Since the report of the first two Xanthomonas genomes almost 20 years ago, there has been an extensive body of work describing factors that contribute to Xanthomonas disease in their respective host plants. It is now clear that Xanthomonas has developed a range of highly regulated and co-ordinated traits needed to adhere to plant tissue, acquire nutrients, suppress plant defence responses and ultimately cause disease. In spite of these detailed studies of molecular mechanisms underlying the activity of Xanthomonas virulence factors there are still many unanswered questions. Some of the major challenges include the understanding Xanthomonas tissue specificity and preference for portal of entry mechanisms of sensing of plant-derived signals; the elucidation of virulence-associated regulatory systems, which include RNA-binding proteins and small RNAs. It is believed that multidisciplinary approaches (comparative genomics, functional genomics, population genomics, metagenomics, transcriptomics, proteomics and systems biology) will be deployed in the future research to address these issues.
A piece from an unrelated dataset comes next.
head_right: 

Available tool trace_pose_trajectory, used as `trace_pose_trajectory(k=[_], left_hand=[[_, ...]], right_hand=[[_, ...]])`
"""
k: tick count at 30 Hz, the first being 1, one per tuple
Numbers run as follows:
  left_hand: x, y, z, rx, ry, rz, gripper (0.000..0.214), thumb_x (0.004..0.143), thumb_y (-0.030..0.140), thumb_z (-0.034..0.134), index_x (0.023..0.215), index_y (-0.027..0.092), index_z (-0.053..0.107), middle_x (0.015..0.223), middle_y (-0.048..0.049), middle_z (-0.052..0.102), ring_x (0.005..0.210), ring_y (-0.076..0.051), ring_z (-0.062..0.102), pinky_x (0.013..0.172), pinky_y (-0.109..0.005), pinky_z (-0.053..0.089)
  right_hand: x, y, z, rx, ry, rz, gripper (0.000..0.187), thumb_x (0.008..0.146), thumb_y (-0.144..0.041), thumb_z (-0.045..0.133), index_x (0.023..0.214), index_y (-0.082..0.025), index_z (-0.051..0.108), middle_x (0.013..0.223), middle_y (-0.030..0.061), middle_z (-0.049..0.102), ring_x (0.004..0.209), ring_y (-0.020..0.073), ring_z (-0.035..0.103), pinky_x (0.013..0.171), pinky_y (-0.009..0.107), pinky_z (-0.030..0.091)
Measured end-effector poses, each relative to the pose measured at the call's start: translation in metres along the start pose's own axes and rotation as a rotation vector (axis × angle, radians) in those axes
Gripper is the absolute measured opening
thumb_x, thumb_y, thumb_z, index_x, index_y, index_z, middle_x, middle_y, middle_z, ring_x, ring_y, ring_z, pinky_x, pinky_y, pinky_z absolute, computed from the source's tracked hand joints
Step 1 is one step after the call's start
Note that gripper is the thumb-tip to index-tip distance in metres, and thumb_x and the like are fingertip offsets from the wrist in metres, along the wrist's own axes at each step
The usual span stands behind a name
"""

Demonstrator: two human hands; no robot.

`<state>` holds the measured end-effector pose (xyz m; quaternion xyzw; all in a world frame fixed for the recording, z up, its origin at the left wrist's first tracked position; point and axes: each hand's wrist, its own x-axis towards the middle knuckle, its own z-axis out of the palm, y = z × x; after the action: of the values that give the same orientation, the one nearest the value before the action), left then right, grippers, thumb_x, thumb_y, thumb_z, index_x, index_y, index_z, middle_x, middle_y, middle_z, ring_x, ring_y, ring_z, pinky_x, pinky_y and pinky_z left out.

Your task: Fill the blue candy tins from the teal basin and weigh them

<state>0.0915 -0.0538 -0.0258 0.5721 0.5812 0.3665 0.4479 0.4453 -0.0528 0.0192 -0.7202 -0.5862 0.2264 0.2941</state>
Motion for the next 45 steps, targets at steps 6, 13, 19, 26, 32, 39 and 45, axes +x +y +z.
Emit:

Efforts are dedicated to understanding Xanthomonas ecology, epidemiology, and phytopathology have the ultimate goal of controlling or suppressing plant disease. This knowledge has begun to be translated into various strategies including pathogen chemical inhibition of dispersal, biocontrol agents and utilisation of resistant varieties. In addition to these approaches, the growing appreciation of the role of the plant microbiome in promoting plant health and growth suggests the possibility of manipulation of endophytic/epiphytic communities to achieve some measure of disease control. However, studies of the impact of the microbiome on Xanthomonas colonisation and disease control are currently at an early stage.

Conflicts of interest. None declared.